▶ **COLLECTED MATERIAL**
++++++++

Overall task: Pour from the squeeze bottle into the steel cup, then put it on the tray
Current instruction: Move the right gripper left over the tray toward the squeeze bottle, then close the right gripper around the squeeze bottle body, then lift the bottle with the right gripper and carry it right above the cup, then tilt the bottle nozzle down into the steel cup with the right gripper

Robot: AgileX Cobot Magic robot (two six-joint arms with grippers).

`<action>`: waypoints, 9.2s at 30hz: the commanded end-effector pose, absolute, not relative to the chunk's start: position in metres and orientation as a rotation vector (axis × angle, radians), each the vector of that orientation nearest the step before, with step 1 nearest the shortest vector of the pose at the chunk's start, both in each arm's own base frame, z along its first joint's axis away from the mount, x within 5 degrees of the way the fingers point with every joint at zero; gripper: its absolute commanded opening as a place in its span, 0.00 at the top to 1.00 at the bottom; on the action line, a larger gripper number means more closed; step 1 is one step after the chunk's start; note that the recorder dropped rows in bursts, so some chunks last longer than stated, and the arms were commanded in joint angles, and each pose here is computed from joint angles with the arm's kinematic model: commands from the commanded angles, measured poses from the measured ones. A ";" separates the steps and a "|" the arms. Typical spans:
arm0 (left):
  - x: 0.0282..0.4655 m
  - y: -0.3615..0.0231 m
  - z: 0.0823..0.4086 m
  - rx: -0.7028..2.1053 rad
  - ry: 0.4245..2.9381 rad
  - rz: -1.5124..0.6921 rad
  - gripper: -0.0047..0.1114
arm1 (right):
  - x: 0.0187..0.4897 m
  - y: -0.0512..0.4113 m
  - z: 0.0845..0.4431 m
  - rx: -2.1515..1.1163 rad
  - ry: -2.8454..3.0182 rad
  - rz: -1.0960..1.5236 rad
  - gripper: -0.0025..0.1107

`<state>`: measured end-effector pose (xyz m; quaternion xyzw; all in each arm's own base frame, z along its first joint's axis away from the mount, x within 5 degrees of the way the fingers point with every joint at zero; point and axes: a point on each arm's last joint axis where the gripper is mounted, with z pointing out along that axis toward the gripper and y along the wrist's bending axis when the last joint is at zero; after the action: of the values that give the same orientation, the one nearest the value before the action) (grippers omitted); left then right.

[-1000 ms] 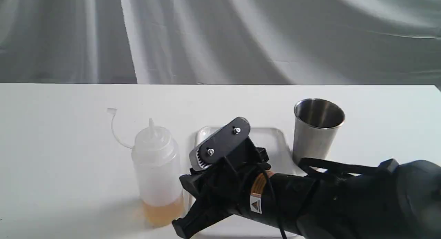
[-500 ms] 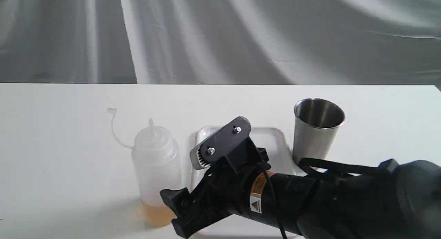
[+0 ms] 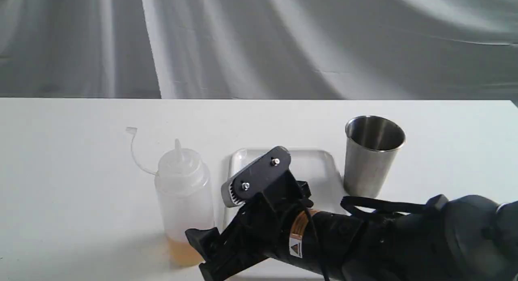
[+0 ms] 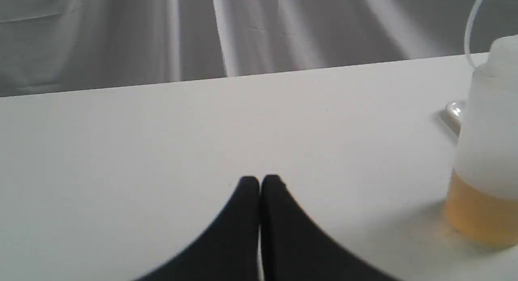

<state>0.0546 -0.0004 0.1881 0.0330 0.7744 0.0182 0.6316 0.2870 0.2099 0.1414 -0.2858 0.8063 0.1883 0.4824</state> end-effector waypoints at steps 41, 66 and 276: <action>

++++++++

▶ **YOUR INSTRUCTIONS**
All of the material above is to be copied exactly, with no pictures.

▶ **EXERCISE SOLUTION**
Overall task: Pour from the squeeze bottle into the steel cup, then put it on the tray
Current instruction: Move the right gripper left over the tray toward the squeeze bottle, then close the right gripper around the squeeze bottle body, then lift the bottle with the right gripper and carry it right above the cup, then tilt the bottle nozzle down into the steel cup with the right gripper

Robot: AgileX Cobot Magic robot (two six-joint arms with grippers).

`<action>`: waypoints, 9.2s at 30hz: the commanded end-effector pose, absolute, not relative to the chunk's start: position in metres and orientation as a rotation vector (axis × angle, radians), each the vector of that orientation nearest the step before, with step 1 nearest the shortest vector of the pose at the chunk's start, both in each arm's own base frame, z along its first joint's axis away from the mount, x within 5 degrees of the way the fingers point with every joint at zero; gripper: its absolute commanded opening as a place in its span, 0.00 at the top to 1.00 at the bottom; on the action line, a larger gripper number means more closed; step 1 is one step after the chunk's start; note that the recorder dropped rows in bursts, so some chunks last longer than stated, and the arms were commanded in joint angles, and each pose here is computed from joint angles with the arm's kinematic model: commands from the commanded angles, measured poses from the measured ones. A ";" separates the steps and a "|" the arms. Typical spans:
arm0 (left):
  - x: 0.0282..0.4655 m
  - y: -0.3615..0.0231 m
  - z: 0.0823..0.4086 m
  - rx: -0.7028..2.1053 rad
  - ry: 0.4245..2.9381 rad
  - rz: -1.5124..0.6921 rad
  - gripper: -0.0047..0.1114
arm1 (right):
  - x: 0.0187..0.4897 m
  - y: -0.0512..0.4113 m
  - z: 0.0845..0.4431 m
  - rx: -2.1515..1.1163 rad
  - ry: -2.8454..3.0182 rad
  - rz: -1.0960..1.5236 rad
  - gripper: -0.0025..0.1107

`<state>`: measured end-effector pose (xyz m; quaternion xyzw; all in each arm's own base frame, z along its first joint's axis away from the mount, x within 5 degrees of the way the fingers point with every joint at zero; point and axes: a point on each arm's last joint axis where the gripper is mounted, with z pointing out along that axis toward the gripper and y along the wrist's bending axis when the last joint is at zero; after the action: of the values that give the same orientation, the one nearest the value before the action) (grippers omitted); left then right.

[-1000 ms] 
[-500 ms] 
[+0 ms] 
[+0 ms] 

<state>0.0546 -0.0004 0.1881 0.0330 0.7744 0.0182 0.6316 0.2870 0.2099 0.1414 -0.2858 0.8063 0.1883 0.4824</state> end-effector waypoints at steps 41, 66 and 276: <action>

This exercise has been answered in full.